- Twelve Labs uses multimodal video-language foundation models to capture the fullsemantic and contextual content of video
- By integrating Twelve Labs' video AI technology into VidiNet products, searching for specific video moments through natural language queries is made possible without reliance on metadata
The primary objective of this partnership was to enhance the video browsing experience for clients, enabling easier navigation through video content and uncovering previously undetectable elements such as specific moves or player conversations, through advanced AI-driven analysis, that are not covered by classic metadata and filters. It quickly became clear that the integration had great potential to help a variety of customers from a wide range of sectors across the board and to improve and speed up working methods.

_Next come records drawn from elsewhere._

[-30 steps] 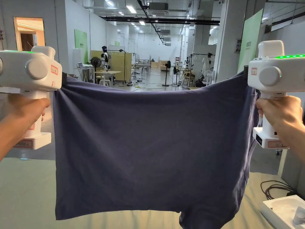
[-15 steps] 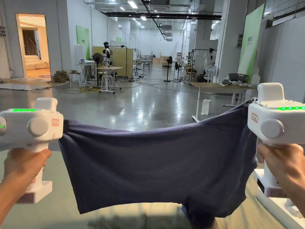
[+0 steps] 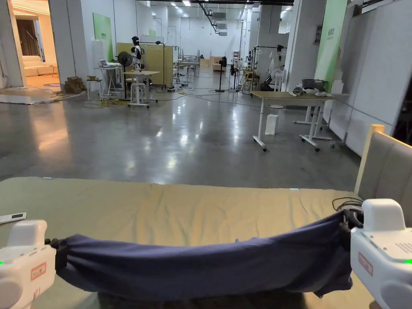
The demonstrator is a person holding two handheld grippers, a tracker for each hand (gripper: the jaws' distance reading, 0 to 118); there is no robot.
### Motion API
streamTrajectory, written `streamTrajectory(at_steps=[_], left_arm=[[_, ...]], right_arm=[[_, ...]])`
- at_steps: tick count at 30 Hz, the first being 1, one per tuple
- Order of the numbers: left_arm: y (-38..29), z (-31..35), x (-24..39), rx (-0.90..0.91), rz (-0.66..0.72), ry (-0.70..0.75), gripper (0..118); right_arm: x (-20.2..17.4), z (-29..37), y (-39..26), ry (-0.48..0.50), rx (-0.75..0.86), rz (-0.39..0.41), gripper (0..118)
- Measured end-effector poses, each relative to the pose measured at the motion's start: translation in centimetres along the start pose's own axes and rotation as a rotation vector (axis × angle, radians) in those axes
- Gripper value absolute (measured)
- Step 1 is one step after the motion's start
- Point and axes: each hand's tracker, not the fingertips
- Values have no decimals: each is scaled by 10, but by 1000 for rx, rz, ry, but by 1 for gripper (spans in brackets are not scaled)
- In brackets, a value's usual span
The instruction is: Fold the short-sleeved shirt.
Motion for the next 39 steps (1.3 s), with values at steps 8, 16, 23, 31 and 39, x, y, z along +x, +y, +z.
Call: streamTrajectory(at_steps=[8, 16, 23, 31, 39], left_arm=[[-98, 34, -15, -139, -16, 5, 3], [-181, 42, -12, -356, -25, -1, 3], [-217, 27, -3, -484, -88, 24, 3], [-195, 38, -13, -450, -8, 45, 60], [-141, 52, 25, -193, -15, -24, 68]], right_arm=[[-2, 68, -94, 5, -168, 51, 0], [-7, 99, -190, 1, -404, 95, 0], [-13, 90, -245, 0, -560, 139, 0], [-9, 86, -231, -66, -531, 152, 62], [-21, 75, -163, -19, -272, 17, 68]])
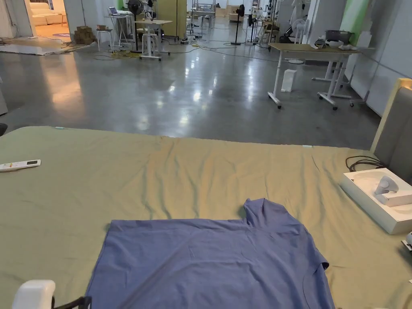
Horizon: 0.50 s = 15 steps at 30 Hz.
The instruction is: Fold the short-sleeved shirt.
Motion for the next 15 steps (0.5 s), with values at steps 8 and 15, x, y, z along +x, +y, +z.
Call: streamTrajectory(at_steps=[8, 15], left_arm=[[54, 5, 81, 261, -66, -73, 65], [68, 6, 125, 326, -100, -85, 2]], right_arm=[[-49, 0, 55, 41, 295, -32, 49], [-67, -1, 74, 38, 370, -51, 0]])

The integration between VidiNet products and Twelve Labs presents a solution where manual logging and metadata generation become obsolete. Users now have the ability to precisely locate specific moments within their video archives using natural language queries, seamlessly merge with the metadata indexed by VidiNet.. Integrating Twelve Labs’ video-language foundation models in MediaPortal changes the way users can search for material as it eliminates the need to index all static metadata fields in VidiCore.
"We are thrilled about our partnership with Twelve Labs. Their video understanding AI is a great addition to our portfolio. The incorporation of natural language search, combined with our MediaPortal search experience promises to streamline our customers' work processes and to save them a lot of valuable time," said Annika Kimpel, Partner Manager at Vidispine.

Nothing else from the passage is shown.